BOR approves hiring of financial adviser

By Ken Goze

The Board of Regents approved continuing steps toward NIU bond refinancing and pushed along a stalled, yearlong effort to find administrative job duplication at the board’s Thursday meeting at NIU.

While several University Police officers waited outside the Holmes Student Center Skyroom for a disruptive protest that never happened, the board approved the hiring of Kemper Securities Group to serve as financial adviser for the refinancing, designed to raise about $15 million in new funds.

The board approved a measure to look at hiring an outside consultant to help find duplication between the three Regency universities and the Chancellor’s Office.

Regent Joe Ebbesen, who first raised the issue last May, suggested that an external review is needed to evaluate and build on recent reports detailing job functions at the four areas.

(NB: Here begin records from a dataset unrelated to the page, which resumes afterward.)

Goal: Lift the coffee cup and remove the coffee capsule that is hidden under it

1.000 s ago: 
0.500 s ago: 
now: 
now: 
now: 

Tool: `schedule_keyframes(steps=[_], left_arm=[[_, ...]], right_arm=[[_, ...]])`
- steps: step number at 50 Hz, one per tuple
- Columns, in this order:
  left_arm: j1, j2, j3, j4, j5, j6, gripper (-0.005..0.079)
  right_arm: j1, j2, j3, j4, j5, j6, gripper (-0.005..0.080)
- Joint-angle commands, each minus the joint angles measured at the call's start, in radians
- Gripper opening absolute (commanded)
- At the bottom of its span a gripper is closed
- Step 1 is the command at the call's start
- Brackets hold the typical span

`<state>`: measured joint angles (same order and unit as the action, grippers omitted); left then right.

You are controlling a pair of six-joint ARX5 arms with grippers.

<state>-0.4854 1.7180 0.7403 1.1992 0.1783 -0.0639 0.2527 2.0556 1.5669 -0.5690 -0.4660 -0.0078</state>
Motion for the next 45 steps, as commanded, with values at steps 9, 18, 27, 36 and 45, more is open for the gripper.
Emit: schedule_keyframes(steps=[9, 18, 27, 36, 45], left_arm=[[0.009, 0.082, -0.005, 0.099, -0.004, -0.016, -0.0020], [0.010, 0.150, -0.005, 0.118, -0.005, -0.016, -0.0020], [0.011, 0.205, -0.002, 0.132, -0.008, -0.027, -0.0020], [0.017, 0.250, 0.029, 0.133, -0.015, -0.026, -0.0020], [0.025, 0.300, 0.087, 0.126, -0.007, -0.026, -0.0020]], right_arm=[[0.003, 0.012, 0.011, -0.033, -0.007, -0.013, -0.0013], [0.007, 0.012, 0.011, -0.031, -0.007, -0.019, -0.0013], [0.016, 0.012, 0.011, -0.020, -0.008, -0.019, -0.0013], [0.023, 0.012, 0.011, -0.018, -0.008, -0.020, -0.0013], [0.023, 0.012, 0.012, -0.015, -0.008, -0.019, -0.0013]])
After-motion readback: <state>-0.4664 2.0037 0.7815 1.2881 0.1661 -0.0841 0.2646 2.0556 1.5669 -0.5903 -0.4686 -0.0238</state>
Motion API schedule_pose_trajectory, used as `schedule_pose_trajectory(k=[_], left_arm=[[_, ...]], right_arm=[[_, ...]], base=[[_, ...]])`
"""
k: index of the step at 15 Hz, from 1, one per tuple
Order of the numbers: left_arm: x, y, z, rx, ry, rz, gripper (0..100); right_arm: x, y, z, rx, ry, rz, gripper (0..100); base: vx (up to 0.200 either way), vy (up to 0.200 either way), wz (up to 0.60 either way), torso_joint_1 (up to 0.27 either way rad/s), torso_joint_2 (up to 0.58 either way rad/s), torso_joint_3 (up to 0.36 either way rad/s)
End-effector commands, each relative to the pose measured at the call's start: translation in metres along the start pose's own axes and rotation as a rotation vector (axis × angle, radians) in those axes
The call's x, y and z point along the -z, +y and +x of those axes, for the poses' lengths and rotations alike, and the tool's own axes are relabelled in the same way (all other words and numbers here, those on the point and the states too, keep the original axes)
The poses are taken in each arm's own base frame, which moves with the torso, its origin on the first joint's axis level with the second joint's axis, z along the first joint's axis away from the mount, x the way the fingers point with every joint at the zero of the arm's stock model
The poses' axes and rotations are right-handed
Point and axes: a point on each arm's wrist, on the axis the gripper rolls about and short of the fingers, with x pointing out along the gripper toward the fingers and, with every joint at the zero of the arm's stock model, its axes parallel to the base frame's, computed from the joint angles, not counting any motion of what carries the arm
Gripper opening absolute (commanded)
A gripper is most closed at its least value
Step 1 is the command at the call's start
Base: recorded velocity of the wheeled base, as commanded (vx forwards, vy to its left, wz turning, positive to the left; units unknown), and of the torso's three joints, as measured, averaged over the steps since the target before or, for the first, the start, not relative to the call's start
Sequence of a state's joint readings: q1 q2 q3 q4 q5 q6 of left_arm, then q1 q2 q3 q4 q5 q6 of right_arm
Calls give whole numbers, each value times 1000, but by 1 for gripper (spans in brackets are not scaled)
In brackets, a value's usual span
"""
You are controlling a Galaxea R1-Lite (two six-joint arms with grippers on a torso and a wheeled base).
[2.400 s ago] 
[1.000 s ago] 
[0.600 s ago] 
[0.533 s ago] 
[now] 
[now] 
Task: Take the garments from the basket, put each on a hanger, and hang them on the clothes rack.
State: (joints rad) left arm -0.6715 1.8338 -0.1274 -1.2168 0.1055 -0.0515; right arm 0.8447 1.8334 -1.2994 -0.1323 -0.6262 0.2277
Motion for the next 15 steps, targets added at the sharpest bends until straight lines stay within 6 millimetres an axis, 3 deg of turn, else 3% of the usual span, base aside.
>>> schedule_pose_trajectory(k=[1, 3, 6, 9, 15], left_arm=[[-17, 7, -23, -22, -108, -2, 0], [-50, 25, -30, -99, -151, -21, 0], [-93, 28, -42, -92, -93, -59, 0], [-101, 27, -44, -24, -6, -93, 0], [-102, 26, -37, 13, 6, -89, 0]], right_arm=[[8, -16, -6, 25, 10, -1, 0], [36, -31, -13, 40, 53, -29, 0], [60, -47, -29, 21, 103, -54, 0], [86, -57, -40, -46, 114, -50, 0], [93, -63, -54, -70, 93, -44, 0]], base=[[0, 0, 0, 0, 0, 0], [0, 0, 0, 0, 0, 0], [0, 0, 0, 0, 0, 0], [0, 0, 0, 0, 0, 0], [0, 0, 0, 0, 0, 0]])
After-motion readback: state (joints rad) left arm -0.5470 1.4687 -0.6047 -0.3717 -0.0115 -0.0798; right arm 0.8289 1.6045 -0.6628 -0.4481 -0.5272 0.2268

“We need to not spend, but invest dollars to see once and for all if there is duplication, eliminate the duplication, bring more efficiency into these areas and at the same time, save tax dollars,” Ebbesen said. “I’d like to see something get done by the next meeting. It’s been a year of frustration.”

Student Regent Jim Mertes said he wanted to find out how much was spent on in-house efforts so far and suggested using the auditor general’s office which he claimed would do the evaluation at no cost.

Regents Chancellor Roderick Groves said an evaluation by the auditor general two years ago was “not too conclusive.”

Ebbesen said a quicker way to solve administrative bloat would be to get the legislature to take a budget ax to administration and shift the money to instruction.

Regent David Murphy said the system has to move the belt-tightening campaign along before the state intervenes.

“Arthur Quern (IBHE chairman) stated several times at the last meeting ‘Please do this yourself. If you don’t, we’ll do it for you.’ The money would be an investment in the whole system,” Murphy said.

The board also authorized NIU to seek short-term bonds for a $3 million project to install a campus-wide fiber optic system along with Lucinda Avenue improvements.

Officials say the system is needed to update NIU’s computer network and the widening of Lucinda will require old lines to be relocated.

The Regents govern NIU, Illinois State University at Normal and Sangamon State University at Springfield.